Quote From Dunham
You're quantifying experience without considering the vast amount of variables, and using a hard science as your example without considering that there are plenty of other disciplines in which the PhD experience is vastly different. The argument is not easily transferred.
2 more years experience isn't necessarily 'more experience' if you have a crap go of it. In fact, those two years could potentially be a waste depending on how it pans out.
You say it's objective, but then contradict yourself by saying it's highly individual. Would that not then suggest that the experience is not quantifiably objective, but rather, subjective? Wouldn't it also depend highly on the discipline, the school, the graduate program, the supervisor(s), access to resources and equipment, access to funding, access to quality mentorship, access to support systems, the individual's personal life and whether or not they have disabilities, experience systematic discrimination, have family commitments or family breakdowns, have health issues?

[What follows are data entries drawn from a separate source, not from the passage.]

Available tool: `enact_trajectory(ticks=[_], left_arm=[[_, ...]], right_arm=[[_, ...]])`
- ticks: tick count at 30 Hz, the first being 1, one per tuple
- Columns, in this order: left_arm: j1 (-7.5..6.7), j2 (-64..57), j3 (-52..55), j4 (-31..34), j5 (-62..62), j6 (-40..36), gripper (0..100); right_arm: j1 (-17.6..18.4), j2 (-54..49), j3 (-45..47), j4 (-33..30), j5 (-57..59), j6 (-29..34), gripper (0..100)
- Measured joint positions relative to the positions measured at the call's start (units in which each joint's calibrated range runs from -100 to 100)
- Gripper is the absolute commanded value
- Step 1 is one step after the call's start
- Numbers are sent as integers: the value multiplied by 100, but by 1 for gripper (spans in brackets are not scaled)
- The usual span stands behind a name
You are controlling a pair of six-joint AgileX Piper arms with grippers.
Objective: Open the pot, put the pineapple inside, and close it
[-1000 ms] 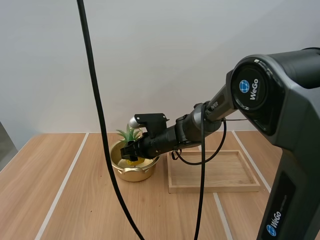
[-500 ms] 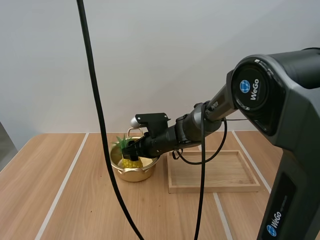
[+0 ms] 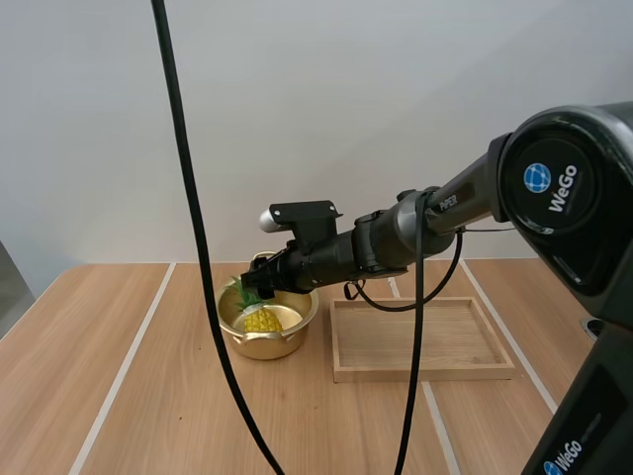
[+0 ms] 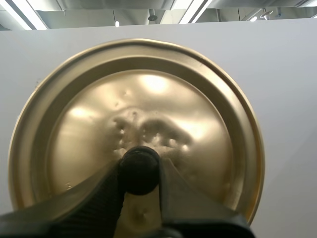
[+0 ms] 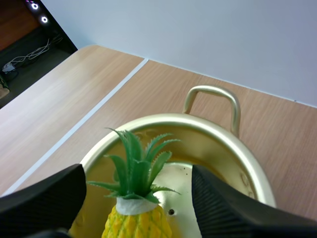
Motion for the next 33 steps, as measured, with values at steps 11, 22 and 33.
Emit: enact_trajectory(ticks=[11,22,33], left_arm=[[0,0,0,0,0,0,0],[0,0,0,0,0,0,0],[0,0,0,322,398,-124,0]], right_arm=[[0,-558,-256,0,-122,0,90],[0,-1376,-407,11,-2443,0,0],[-309,-2699,-407,11,-2665,0,0]])
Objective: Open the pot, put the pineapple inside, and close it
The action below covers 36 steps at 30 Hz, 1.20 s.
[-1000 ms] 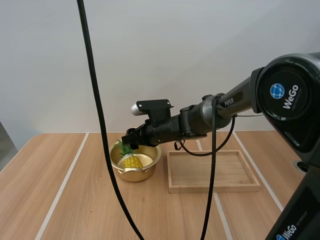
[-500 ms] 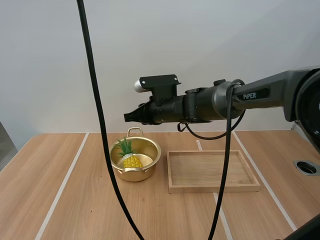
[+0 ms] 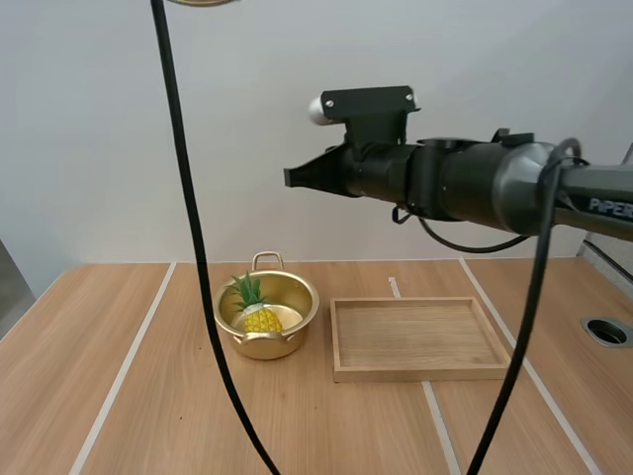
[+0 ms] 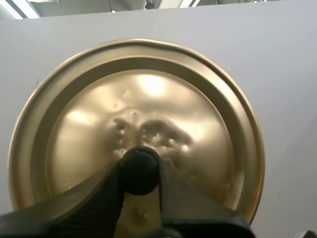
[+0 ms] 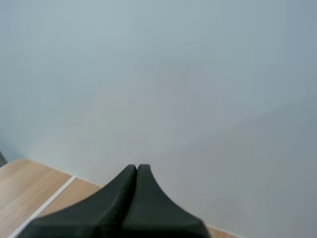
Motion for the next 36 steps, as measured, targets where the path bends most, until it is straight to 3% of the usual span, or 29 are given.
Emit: enact_trajectory(ticks=[12,22,36], left_arm=[[0,296,0,477,371,-175,0],[0,909,0,625,885,-319,0],[0,1896,0,629,2493,-329,0]], right_arm=[[-644,-1709,0,0,-1082,0,0],[-659,-2570,0,0,-2144,0,0],[-659,-2859,0,0,-2276,0,0]])
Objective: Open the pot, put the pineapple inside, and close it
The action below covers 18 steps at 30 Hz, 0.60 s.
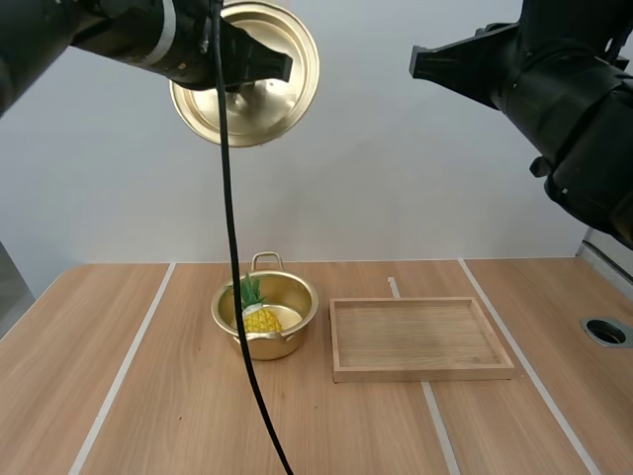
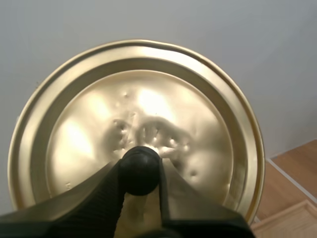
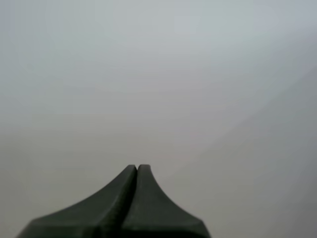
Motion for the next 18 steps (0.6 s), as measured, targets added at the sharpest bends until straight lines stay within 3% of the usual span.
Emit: enact_trajectory(ticks=[9,18], left_arm=[[0,456,257,-16,519,99,0],[0,503,1722,-52,-487,342,0]], right_arm=[[0,0,0,0,-7,0,0],[0,0,0,0,-7,0,0]])
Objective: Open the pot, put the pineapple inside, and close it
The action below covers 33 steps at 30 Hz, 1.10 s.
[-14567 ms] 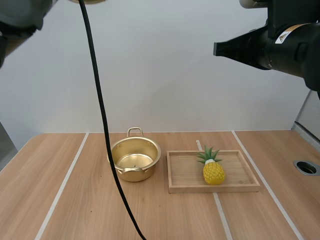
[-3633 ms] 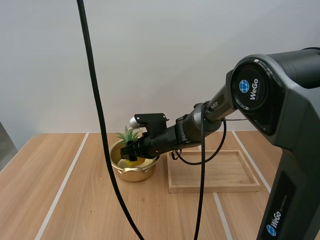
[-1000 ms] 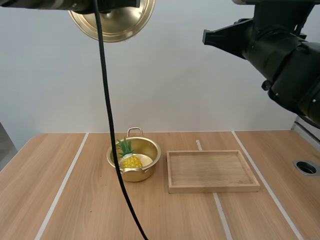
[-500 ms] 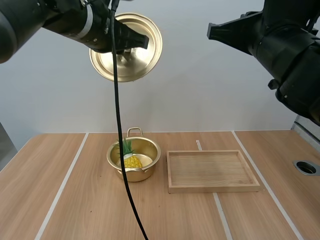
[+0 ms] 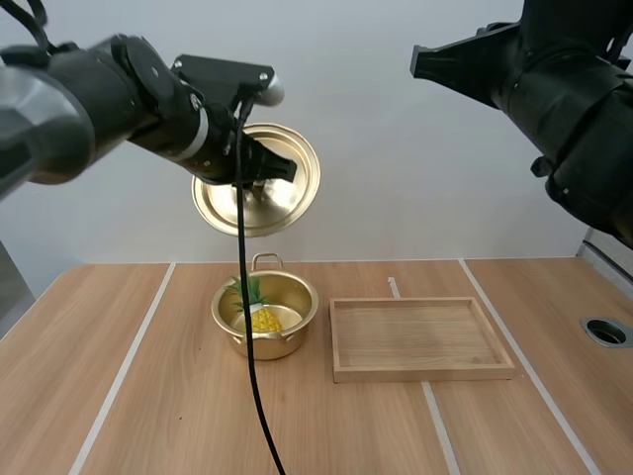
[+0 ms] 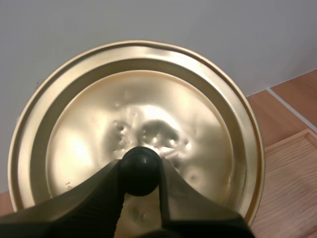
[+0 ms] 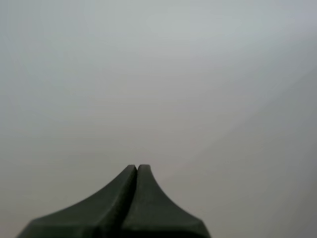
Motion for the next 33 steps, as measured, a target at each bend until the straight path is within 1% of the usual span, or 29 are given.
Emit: enact_trajectory(ticks=[9,12,17,22,33], left_arm=[[0,26,1036,-24,-1238,211,0],[0,146,1279,-168,-1432,329,0],[0,502,1624,-650,-1606,667,0],[0,840,1781,-751,-1853,815,0],[0,1260,1808,-978,-1887,1065,0]], right_arm=[[0,0,28,0,0,0,0],[0,0,215,0,0,0,0],[0,0,549,0,-14,0,0],[0,-24,609,0,-14,0,0],[0,-52,612,0,-14,0,0]])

All of those things will impact how a person performs in their program and the quality of experience gained (and really, it's quality over quantity). 2 more years might *seem* like more, but this is only a surface examination. It doesn't say anything about the quality, or what the person can do/has done.

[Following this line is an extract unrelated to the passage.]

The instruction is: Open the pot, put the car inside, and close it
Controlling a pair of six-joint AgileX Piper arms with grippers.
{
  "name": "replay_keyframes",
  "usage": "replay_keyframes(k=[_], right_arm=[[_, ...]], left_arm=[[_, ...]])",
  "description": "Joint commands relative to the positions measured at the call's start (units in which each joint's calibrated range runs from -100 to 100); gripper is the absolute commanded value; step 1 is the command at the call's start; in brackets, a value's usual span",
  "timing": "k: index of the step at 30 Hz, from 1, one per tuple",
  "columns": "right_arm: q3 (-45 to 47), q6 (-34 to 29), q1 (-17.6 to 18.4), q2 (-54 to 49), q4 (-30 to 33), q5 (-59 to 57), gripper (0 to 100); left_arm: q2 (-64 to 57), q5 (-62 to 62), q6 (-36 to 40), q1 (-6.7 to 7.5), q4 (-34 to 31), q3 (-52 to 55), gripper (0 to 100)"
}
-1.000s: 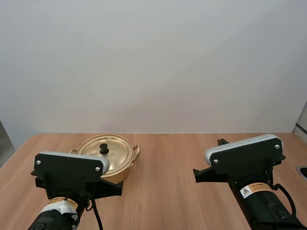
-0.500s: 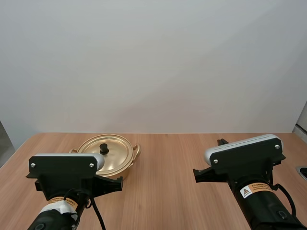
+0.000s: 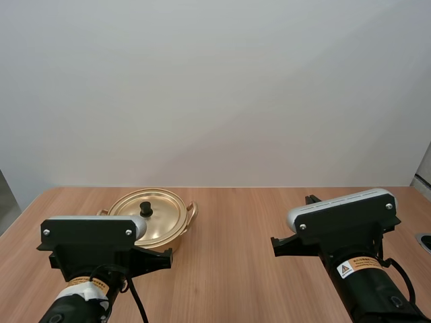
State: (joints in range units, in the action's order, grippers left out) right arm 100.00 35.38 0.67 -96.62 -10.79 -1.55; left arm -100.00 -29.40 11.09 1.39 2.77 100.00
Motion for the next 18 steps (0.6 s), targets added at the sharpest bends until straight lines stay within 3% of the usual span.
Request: replay_keyframes(k=[1,15,18], right_arm=[[0.00,0.02,-0.01,-0.03,-0.02,0.06,0],[0.00,0.02,-0.01,-0.83,-0.14,0.08,0],[0.00,0.02,-0.01,-3.38,-0.14,-5.73,0]], left_arm=[[0.00,-0.05,0.03,-0.06,-0.07,0.00,0],[0.00,-0.05,0.03,-0.06,-0.07,0.00,0],[0.00,-0.05,0.03,-0.06,-0.07,0.00,0]])
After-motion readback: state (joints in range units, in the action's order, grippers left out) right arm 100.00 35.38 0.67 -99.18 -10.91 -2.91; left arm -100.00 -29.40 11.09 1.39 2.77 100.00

If you take a bachelor degree as an example, many students get 3 and 4 year bachelor degrees. But not all of them will have the same quality of education or 'experience.' It might be perceived as such, and yes students will come out with more experience, but more isn't better, it has no meaning if you don't consider what this experience actually looks like.
I might have a PhD but that doesn't say that much about the quality of my work. My research output, my ability to attract grants, my projects, my teaching, all of that says much more than a very basic quantifiable measure of how long I went to school, which is what you are basing your argument on.